**WHAT IS EXPECTED:** Could you return the full listing below exactly as it appears?

**PROVIDED DATA:**

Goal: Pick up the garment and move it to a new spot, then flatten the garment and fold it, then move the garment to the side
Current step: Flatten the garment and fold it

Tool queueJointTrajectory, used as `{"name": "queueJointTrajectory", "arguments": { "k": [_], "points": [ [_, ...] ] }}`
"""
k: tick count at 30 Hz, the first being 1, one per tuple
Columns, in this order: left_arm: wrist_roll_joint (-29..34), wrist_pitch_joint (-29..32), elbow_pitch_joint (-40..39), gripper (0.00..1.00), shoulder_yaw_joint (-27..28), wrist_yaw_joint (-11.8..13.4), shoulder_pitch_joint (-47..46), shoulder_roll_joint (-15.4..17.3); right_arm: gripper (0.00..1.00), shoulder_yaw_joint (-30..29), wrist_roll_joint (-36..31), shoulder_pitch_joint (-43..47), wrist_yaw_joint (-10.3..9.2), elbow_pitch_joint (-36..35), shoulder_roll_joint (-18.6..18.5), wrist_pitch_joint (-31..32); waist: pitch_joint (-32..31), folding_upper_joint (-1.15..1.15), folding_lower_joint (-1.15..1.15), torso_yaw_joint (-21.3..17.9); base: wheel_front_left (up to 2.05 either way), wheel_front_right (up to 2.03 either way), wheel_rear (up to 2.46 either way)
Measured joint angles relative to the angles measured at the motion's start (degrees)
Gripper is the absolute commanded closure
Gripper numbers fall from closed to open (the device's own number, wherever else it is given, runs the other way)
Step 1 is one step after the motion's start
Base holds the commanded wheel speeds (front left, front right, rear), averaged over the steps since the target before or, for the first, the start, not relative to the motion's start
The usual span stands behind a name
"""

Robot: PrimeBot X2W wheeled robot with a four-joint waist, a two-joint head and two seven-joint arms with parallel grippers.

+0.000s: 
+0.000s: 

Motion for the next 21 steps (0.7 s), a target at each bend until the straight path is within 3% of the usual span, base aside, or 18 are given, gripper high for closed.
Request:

**OUTPUT OF THE EXERCISE:**
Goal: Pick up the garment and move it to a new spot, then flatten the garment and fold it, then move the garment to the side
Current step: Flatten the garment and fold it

Tool queueJointTrajectory, used as `{"name": "queueJointTrajectory", "arguments": { "k": [_], "points": [ [_, ...] ] }}`
"""
k: tick count at 30 Hz, the first being 1, one per tuple
Columns, in this order: left_arm: wrist_roll_joint (-29..34), wrist_pitch_joint (-29..32), elbow_pitch_joint (-40..39), gripper (0.00..1.00), shoulder_yaw_joint (-27..28), wrist_yaw_joint (-11.8..13.4), shoulder_pitch_joint (-47..46), shoulder_roll_joint (-15.4..17.3); right_arm: gripper (0.00..1.00), shoulder_yaw_joint (-30..29), wrist_roll_joint (-36..31), shoulder_pitch_joint (-43..47), wrist_yaw_joint (-10.3..9.2), elbow_pitch_joint (-36..35), shoulder_roll_joint (-18.6..18.5), wrist_pitch_joint (-31..32); waist: pitch_joint (-32..31), folding_upper_joint (-1.15..1.15), folding_lower_joint (-1.15..1.15), torso_yaw_joint (-21.3..17.9); base: wheel_front_left (up to 2.05 either way), wheel_front_right (up to 2.03 either way), wheel_rear (up to 2.46 either way)
Measured joint angles relative to the angles measured at the motion's start (degrees)
Gripper is the absolute commanded closure
Gripper numbers fall from closed to open (the device's own number, wherever else it is given, runs the other way)
Step 1 is one step after the motion's start
Base holds the commanded wheel speeds (front left, front right, rear), averaged over the steps since the target before or, for the first, the start, not relative to the motion's start
The usual span stands behind a name
"""

Robot: PrimeBot X2W wheeled robot with a four-joint waist, a two-joint head and two seven-joint arms with parallel grippers.

+0.000s: 
+0.000s: 

Motion for the next 21 steps (0.7 s), a target at each bend until the straight path is within 3% of the usual span, base aside, or 18 are given, gripper high for closed.
Request:

This is the complete answer.